## The data

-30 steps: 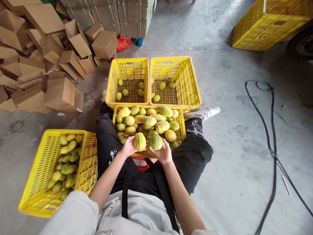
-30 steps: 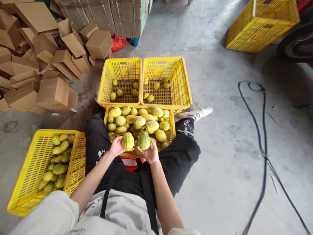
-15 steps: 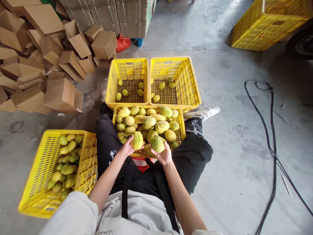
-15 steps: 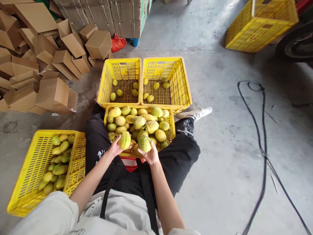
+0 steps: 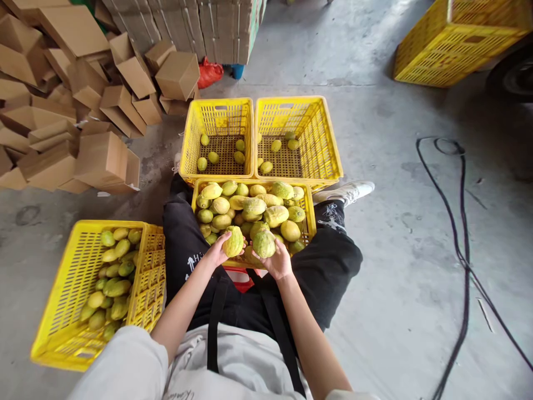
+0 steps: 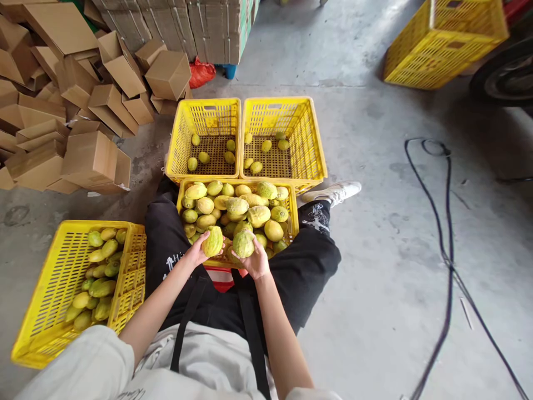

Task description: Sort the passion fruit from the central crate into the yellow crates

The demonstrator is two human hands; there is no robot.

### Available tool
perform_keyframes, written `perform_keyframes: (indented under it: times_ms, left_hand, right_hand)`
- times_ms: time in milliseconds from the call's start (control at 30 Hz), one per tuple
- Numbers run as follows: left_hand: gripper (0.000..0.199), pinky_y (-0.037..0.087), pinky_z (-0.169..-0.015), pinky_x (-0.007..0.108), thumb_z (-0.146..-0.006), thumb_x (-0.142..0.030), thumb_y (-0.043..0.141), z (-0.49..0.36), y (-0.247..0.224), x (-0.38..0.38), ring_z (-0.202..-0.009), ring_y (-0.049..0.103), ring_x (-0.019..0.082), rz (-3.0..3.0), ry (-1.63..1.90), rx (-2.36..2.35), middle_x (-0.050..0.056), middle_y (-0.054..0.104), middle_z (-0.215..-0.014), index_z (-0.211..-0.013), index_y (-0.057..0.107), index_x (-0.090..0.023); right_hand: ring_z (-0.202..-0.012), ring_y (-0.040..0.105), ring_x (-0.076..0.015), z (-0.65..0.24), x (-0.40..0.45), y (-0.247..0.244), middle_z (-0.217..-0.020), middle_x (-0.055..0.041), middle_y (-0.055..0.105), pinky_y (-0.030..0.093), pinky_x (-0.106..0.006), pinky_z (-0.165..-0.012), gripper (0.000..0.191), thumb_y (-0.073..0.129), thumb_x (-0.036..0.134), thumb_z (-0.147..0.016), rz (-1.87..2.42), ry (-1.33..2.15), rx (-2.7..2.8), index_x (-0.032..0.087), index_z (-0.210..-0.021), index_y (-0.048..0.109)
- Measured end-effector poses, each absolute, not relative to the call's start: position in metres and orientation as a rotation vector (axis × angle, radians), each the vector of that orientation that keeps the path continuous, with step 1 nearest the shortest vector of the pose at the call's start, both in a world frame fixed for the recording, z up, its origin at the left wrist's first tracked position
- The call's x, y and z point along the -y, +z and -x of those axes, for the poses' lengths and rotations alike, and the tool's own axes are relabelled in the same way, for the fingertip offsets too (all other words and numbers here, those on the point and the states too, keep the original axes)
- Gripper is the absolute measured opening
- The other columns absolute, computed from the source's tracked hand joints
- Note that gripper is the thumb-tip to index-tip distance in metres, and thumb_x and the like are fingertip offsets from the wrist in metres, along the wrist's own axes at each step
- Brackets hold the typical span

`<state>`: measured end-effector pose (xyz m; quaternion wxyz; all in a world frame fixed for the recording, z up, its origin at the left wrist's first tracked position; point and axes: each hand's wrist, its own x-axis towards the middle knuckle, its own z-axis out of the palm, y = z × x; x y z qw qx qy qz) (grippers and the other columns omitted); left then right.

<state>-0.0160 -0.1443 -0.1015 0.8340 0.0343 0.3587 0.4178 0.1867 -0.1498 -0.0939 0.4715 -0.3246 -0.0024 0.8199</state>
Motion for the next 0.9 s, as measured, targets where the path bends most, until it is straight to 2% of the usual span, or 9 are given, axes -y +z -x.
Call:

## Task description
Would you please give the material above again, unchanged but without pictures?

## Task result
-30 steps: 
-30 steps: 
-15 steps: 
-15 steps: 
+0 steps: 
+0 steps: 

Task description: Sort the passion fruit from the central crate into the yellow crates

The demonstrator is two human hands; there is no robot.

### Available tool
perform_keyframes, written `perform_keyframes: (indented under it: times_ms, left_hand, right_hand)`
- times_ms: time in milliseconds from the call's start (control at 30 Hz), one per tuple
- Numbers run as follows: left_hand: gripper (0.000..0.199), pinky_y (-0.037..0.087), pinky_z (-0.169..-0.015), pinky_x (-0.007..0.108), thumb_z (-0.146..-0.006), thumb_x (-0.142..0.030), thumb_y (-0.043..0.141), z (-0.49..0.36), y (-0.247..0.224), x (-0.38..0.38), ring_z (-0.202..-0.009), ring_y (-0.049..0.103), ring_x (-0.019..0.082), rz (-3.0..3.0), ry (-1.63..1.90), rx (-2.36..2.35), middle_x (-0.050..0.056), middle_y (-0.054..0.104), middle_z (-0.215..-0.014), index_z (-0.211..-0.013), index_y (-0.057..0.107), index_x (-0.090..0.023); right_hand: ring_z (-0.202..-0.012), ring_y (-0.040..0.105), ring_x (-0.076..0.015), z (-0.65..0.24), x (-0.40..0.45), y (-0.247..0.244), middle_z (-0.217..-0.020), middle_x (-0.055..0.041), middle_y (-0.055..0.105), pinky_y (-0.030..0.093), pinky_x (-0.106..0.006), pinky_z (-0.165..-0.012), gripper (0.000..0.191), thumb_y (-0.073..0.129), thumb_x (-0.036..0.134), thumb_z (-0.147..0.016), rz (-1.87..2.42), ry (-1.33..2.15), rx (-2.7..2.8), index_x (-0.032..0.087), index_z (-0.210..-0.021), index_y (-0.048..0.109)
- Measured end-effector poses, each absolute, not relative to the call's start: position in metres and orientation as a rotation vector (axis × angle, radians), each the vector of that orientation that keeps the path continuous, with step 1 nearest the shortest vector of the pose at the call's start, both in a world frame fixed for the recording, z up, its origin at the left wrist's first tracked position
- The call's x, y and z point along the -y, +z and -x of those axes, for the poses' lengths and rotations alike, and the tool's own axes are relabelled in the same way, for the fingertip offsets too (all other words and numbers here, those on the point and the states too, keep the original axes)
- Gripper is the absolute measured opening
- The other columns absolute, computed from the source's tracked hand joints
- Note that gripper is the thumb-tip to index-tip distance in metres, and thumb_x and the like are fingertip offsets from the wrist in metres, along the wrist's own axes at each step
- Brackets hold the typical span

`<state>`: measured end-effector pose (xyz m; quaternion wxyz; all in a world frame fixed for the recording, z up, its origin at the left wrist's first tracked position; point and axes: each hand's wrist, its own x-axis towards the middle knuckle, its own z-axis out of the palm, y = z × x; x y z qw qx qy qz) (grippers and the other columns omitted); left then right.

<state>-0.0160 -0.1443 -0.1015 0.8340 0.0343 0.3587 0.4178 0.1867 -0.1498 -0.0939 0.4715 -0.3246 -0.0024 0.8199</state>
Motion for the next 0.9 s, as measured, targets where the path bends most, until it is straight to 2% of the usual span, or 9 are given, axes -y +z -x.
Call:

That finishes the exercise.